Activity
What lines of the data below hold the string "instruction"? Copy each one out.

(Excerpts from a dataset)
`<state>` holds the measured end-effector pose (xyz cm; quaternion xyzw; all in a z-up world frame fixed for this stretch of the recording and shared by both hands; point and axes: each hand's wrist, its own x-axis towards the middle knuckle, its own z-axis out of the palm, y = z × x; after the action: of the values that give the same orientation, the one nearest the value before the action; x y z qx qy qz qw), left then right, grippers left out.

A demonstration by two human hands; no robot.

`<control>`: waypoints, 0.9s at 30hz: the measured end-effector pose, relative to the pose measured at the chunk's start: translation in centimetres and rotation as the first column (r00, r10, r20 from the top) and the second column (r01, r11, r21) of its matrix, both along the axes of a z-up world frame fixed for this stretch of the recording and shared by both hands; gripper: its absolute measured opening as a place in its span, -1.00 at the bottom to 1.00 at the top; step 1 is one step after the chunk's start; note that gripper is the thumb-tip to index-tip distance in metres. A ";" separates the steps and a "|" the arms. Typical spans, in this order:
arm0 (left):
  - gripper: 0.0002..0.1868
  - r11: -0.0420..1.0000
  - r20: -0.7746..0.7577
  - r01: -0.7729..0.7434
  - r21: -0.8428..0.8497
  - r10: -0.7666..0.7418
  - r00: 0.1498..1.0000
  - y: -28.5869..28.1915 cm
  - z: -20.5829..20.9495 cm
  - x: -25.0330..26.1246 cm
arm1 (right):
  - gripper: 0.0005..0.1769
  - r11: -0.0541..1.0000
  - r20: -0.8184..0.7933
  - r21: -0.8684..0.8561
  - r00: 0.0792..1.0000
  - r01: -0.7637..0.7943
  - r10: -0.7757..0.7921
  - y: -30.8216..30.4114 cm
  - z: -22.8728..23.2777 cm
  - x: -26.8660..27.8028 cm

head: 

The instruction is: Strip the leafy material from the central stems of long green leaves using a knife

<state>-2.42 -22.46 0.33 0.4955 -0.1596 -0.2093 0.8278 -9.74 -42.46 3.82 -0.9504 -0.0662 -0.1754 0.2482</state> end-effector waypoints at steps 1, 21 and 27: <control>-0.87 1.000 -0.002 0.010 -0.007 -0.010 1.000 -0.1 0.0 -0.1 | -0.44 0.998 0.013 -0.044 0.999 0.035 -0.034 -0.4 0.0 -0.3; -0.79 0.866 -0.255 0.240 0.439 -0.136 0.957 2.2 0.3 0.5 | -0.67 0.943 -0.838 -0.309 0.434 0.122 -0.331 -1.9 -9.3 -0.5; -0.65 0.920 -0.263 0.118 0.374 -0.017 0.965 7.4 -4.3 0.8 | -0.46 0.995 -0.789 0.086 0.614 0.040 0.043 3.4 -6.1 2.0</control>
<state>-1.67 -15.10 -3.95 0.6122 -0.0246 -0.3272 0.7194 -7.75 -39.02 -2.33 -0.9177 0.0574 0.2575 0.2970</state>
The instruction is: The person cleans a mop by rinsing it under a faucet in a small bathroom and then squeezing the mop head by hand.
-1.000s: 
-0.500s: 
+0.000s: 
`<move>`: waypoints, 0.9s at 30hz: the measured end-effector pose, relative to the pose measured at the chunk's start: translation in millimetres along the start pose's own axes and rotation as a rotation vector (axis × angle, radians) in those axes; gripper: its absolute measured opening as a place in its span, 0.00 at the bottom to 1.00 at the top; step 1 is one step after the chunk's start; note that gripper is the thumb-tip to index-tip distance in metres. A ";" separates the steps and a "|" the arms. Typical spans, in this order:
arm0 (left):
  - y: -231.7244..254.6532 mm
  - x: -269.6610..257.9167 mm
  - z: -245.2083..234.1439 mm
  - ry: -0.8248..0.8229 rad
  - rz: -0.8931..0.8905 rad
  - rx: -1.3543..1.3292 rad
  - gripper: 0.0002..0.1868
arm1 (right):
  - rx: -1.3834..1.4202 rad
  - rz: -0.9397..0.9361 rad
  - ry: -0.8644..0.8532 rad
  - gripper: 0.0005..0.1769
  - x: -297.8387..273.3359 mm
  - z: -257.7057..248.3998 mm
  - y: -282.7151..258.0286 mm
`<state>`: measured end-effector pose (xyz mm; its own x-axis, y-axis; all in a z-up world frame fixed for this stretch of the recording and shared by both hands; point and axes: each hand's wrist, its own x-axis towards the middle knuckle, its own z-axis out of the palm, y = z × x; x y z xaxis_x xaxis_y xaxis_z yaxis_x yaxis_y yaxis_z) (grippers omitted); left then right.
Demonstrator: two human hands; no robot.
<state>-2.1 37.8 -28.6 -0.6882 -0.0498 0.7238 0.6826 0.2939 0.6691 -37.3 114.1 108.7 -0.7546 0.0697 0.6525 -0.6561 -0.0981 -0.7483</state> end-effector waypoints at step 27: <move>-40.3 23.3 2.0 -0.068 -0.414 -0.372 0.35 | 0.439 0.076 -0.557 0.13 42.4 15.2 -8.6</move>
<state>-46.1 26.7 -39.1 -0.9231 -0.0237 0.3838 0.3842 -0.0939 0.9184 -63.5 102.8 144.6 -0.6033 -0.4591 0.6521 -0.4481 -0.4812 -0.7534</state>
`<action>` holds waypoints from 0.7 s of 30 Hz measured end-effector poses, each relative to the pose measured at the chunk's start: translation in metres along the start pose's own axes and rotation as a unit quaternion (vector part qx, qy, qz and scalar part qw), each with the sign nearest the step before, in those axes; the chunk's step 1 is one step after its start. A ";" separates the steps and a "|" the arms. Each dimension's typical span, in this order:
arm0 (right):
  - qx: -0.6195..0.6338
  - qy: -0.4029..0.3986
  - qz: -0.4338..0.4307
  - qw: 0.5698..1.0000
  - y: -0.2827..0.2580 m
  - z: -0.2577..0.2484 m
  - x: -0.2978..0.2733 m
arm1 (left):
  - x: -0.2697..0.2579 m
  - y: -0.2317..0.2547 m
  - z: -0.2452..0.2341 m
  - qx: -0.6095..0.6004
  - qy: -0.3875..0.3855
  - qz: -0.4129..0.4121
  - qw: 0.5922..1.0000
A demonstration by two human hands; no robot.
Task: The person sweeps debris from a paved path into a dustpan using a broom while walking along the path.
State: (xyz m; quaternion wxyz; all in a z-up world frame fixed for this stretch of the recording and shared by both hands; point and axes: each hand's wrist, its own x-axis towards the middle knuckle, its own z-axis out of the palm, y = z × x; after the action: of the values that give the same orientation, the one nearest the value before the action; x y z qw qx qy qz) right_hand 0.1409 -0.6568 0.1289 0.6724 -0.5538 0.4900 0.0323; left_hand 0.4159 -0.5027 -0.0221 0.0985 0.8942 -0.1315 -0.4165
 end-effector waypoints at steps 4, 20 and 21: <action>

Response to the task
The instruction is: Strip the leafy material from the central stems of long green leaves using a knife
The instruction is: The person cleans a mop by rinsing it under a faucet in a small bathroom and then squeezing the mop head by hand.

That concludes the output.